Calculating the True Number of Deaths

The causes of the Great Famine may be open to questions and debate, but the number of the deceased during this period must not be overshadowed by the necessity to be attuned to political sensitivities. It is the duty of survivors like me to determine the exact number of the deceased during the famine so that they can be remembered and a lesson for the nation can be learned. (1)

As shown in Figure 1, the vertical axis represents population and the horizontal axis the period from 1950 to 1970. According to the government's statistical yearbook, the population of China grew continuously until the end of 1958. However, between 1959 and 1961, the population plummeted. In 1962, the population resumed its growth. The solid black line represents the actual population during this period in millions. According to the trend line of the previous years, using the method of quadratic regression, the population would have been 711.18 million by 1962, as shown by the dashed line after 1959. (2) Compared with the real population of 658.59 million in 1961, the difference is 52 million individuals.
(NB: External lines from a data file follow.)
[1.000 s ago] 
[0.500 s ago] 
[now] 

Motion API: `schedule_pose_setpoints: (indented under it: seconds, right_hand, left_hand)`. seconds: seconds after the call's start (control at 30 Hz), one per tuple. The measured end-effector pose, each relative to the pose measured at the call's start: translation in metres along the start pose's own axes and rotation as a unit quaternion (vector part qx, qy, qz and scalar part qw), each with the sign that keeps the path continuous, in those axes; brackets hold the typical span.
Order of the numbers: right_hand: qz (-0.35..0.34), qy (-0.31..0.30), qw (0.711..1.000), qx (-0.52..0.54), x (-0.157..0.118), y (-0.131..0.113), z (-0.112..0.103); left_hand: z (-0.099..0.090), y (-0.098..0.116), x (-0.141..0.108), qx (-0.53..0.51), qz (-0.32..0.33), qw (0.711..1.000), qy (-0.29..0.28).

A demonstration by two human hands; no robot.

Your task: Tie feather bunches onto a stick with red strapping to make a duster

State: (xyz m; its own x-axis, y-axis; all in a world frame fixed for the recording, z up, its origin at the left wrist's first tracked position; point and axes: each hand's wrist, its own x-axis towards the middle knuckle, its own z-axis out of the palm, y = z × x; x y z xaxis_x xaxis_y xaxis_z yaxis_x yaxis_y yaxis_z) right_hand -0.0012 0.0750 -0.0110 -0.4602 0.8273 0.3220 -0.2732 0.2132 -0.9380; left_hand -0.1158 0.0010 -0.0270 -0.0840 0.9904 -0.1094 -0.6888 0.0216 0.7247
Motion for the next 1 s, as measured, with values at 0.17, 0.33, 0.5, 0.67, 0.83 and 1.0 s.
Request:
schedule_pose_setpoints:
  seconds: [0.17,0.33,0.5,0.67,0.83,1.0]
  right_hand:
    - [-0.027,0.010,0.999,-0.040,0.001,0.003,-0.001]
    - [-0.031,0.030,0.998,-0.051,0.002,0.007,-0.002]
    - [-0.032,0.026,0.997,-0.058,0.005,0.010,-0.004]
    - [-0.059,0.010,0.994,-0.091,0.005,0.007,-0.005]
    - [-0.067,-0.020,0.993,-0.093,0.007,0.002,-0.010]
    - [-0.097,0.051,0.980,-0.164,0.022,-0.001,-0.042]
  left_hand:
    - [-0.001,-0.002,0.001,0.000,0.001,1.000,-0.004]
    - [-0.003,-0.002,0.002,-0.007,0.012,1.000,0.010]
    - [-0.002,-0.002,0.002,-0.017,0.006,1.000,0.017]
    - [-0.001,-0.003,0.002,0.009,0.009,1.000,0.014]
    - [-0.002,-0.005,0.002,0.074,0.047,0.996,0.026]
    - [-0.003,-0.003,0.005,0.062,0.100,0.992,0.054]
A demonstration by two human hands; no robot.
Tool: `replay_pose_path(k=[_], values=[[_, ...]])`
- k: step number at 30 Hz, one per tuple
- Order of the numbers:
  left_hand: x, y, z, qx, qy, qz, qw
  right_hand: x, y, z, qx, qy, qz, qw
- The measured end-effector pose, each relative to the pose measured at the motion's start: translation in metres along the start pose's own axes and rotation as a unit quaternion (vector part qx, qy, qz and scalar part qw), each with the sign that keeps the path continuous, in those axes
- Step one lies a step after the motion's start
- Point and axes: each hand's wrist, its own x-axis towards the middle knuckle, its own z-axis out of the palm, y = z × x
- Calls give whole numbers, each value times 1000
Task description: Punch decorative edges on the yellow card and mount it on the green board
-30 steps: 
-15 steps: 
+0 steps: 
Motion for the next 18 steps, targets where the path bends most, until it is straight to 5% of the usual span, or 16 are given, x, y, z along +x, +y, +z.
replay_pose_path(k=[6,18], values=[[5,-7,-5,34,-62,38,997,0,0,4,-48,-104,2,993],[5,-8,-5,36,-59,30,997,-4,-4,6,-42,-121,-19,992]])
What does 52 million mean in this context? It represents those who would have been born as well as those who would not have experienced abnormal deaths.

Two factors contributed to this loss of 52 million individuals. The first is those females who did not give birth, while the other factor is death by starvation. (3) If we subtract the would-be newborns, we will have the number of deceased from hunger, or the victims of the Great Famine. But we also need to ask: How many infants would have been born during this...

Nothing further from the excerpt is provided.